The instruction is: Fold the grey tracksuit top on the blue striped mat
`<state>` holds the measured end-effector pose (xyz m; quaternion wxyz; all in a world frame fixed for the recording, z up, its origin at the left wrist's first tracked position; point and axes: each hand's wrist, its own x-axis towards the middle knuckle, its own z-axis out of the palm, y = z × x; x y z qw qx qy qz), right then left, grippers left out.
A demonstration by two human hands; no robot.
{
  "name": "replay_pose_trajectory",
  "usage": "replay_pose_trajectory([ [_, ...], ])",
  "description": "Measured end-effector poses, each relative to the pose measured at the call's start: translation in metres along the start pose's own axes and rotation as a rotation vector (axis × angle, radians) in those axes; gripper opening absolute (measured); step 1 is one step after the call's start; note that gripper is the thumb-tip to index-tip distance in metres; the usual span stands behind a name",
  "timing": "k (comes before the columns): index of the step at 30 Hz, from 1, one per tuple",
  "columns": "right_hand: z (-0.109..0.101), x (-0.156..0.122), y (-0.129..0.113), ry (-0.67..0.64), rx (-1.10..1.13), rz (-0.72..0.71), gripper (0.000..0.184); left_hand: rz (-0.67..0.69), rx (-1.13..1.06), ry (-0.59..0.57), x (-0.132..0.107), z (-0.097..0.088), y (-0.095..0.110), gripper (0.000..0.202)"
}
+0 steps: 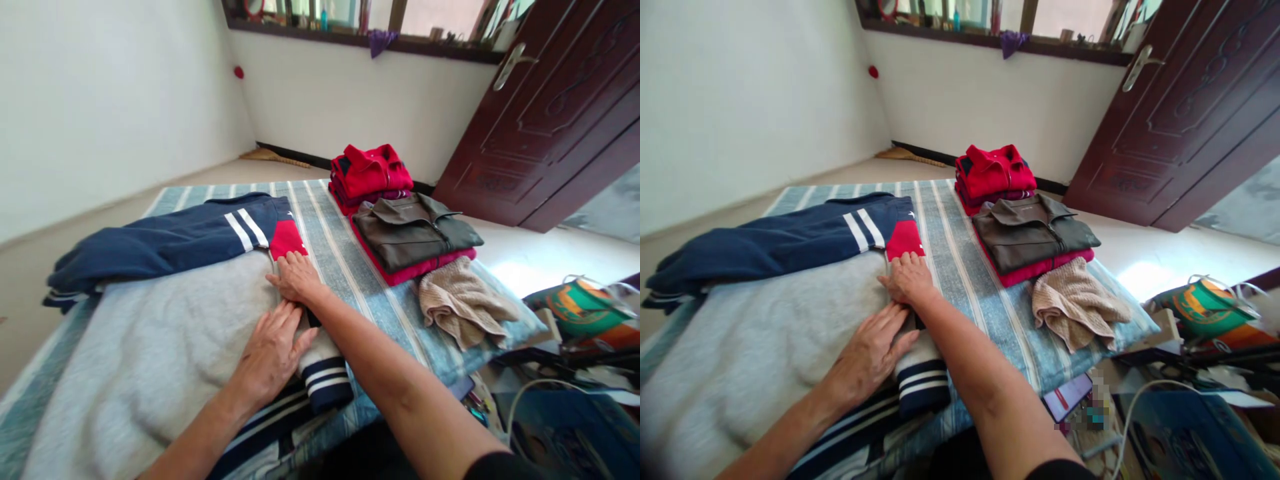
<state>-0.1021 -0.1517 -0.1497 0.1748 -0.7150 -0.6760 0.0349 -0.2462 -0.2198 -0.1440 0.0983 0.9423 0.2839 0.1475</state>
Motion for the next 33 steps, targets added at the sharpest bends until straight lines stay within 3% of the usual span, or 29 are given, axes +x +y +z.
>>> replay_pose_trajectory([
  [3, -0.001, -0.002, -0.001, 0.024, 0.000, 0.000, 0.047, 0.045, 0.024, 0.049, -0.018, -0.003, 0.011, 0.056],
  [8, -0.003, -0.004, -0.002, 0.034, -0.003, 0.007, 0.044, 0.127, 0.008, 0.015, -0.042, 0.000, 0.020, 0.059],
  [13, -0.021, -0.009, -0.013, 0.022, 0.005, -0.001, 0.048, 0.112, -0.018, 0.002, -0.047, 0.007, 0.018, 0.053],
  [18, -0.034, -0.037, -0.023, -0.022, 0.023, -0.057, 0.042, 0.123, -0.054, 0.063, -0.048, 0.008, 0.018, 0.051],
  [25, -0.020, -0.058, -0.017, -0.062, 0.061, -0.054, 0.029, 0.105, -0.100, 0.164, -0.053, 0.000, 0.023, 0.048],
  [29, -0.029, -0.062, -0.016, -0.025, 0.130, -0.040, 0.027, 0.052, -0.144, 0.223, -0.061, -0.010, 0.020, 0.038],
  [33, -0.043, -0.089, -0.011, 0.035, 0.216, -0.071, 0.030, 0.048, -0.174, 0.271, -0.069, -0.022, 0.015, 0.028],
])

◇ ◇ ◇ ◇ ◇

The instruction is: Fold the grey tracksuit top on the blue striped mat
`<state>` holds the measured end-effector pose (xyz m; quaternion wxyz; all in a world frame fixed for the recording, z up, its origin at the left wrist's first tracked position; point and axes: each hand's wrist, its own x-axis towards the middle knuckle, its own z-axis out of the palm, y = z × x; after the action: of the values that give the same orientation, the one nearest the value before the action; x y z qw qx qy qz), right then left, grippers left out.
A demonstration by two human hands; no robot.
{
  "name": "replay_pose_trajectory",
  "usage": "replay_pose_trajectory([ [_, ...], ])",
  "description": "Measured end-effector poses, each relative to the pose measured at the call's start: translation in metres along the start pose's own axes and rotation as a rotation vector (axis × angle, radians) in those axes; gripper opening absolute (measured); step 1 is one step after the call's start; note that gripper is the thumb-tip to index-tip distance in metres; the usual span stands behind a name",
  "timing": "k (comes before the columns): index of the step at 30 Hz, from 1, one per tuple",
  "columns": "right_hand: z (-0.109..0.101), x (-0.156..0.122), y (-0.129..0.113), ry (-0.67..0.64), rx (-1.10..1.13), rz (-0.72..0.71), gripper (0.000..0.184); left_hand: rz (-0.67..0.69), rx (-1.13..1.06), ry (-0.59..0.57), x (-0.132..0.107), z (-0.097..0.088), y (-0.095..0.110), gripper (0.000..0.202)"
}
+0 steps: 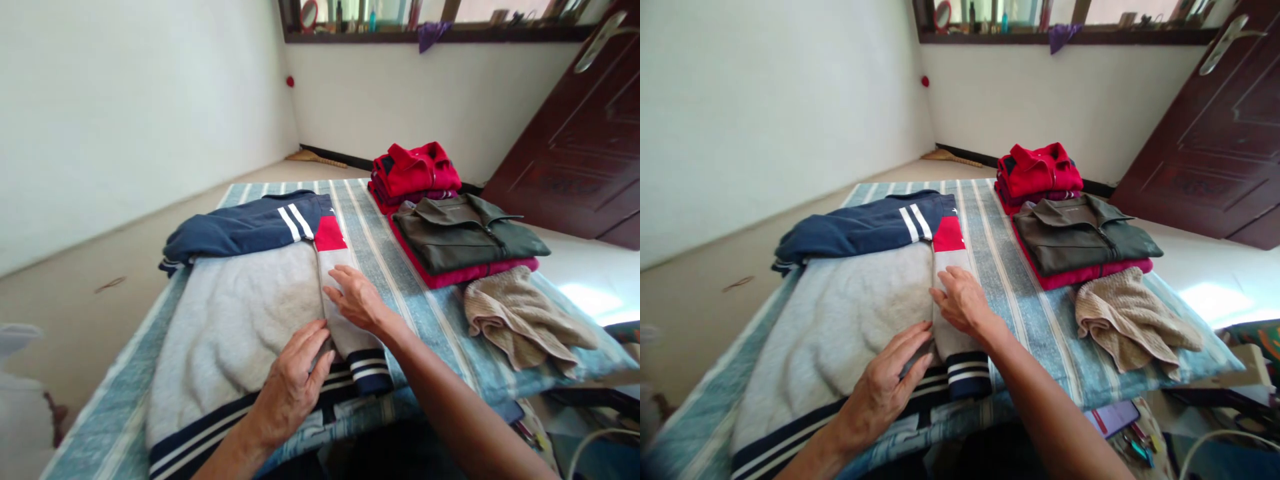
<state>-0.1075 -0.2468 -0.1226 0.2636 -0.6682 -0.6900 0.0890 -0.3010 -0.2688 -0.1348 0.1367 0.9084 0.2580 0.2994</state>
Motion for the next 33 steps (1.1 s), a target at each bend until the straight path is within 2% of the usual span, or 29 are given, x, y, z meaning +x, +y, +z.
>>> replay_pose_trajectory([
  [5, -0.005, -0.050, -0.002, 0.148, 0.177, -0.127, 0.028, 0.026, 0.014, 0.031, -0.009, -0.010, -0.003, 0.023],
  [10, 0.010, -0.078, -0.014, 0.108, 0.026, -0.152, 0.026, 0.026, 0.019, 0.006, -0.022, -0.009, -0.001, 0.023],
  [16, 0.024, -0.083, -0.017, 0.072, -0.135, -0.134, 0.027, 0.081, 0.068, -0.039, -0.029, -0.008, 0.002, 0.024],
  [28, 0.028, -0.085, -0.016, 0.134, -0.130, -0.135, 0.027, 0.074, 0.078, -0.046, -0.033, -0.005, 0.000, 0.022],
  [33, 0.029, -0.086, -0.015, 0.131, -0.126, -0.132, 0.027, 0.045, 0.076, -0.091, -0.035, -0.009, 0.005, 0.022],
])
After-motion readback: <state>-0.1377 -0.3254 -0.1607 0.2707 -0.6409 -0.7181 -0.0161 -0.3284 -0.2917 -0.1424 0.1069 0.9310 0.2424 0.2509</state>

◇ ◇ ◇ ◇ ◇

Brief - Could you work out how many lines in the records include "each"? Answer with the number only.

Result of the exercise - 5